Dispirited, Charlotte picks up her mobile and dials Tessa. It rings for a while and then goes to message bank. Either Tessa isn’t near her phone or she’s ignoring Charlotte. And Tessa always has her phone practically attached to her body. Charlotte tosses the phone on the floor. Something’s wrong. She imagines herself arriving at school, dressed perfectly, her hair gorgeous, only to be laughed at by the entire school, waiting for her in the parking lot, Abbi right at the front, cheering them on. Charlotte holds her head in her hands. I can’t go back! I can’t face them. Her phone rings. She crawls off the bed and picks it up, standing by the window, looking at her mother’s garden. It’s an unknown number.
“Hello?” She sniffs.
“Charlotte, it’s me, Gabe Murray.”
“You! Why are you calling me?”
“I thought you might need some help understanding what’s happening to you.”
“Well, if I need scientific explanations, I’ll ask my dad, ok? He’s an actual scientist.” She hangs up. Settling back on her bed she puts in her headphones and presses ‘play.’ Moments later, the phone beeps. It’s that same number. Gabe’s number.

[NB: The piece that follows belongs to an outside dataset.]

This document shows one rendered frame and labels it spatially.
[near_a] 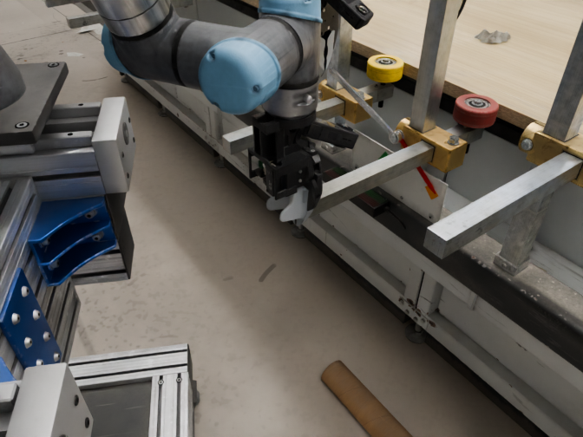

“Argh!” she growls. She’s about to erase the message, her finger hovering over ‘delete.’ What if he can explain what happened? What if he knows a way she can go back to normal, without anyone finding out the truth? He already knows I’m a clone. And he thinks he knows how I saved Abbi and Tessa. What do I have to lose? She taps the screen.
‘I know you’re mad at me for interfering. I reckon you must be pretty scared, too. Your dad says you need a real friend right now. I’d like to help. Call me when you’re ready.’
Can she trust him? Can she put her trust in someone, anyone, other than her father? She lies back on the pillows with a big sigh. I need time to think about this. The phone beeps. Not again! She picks it up. It’s a text message from Tessa.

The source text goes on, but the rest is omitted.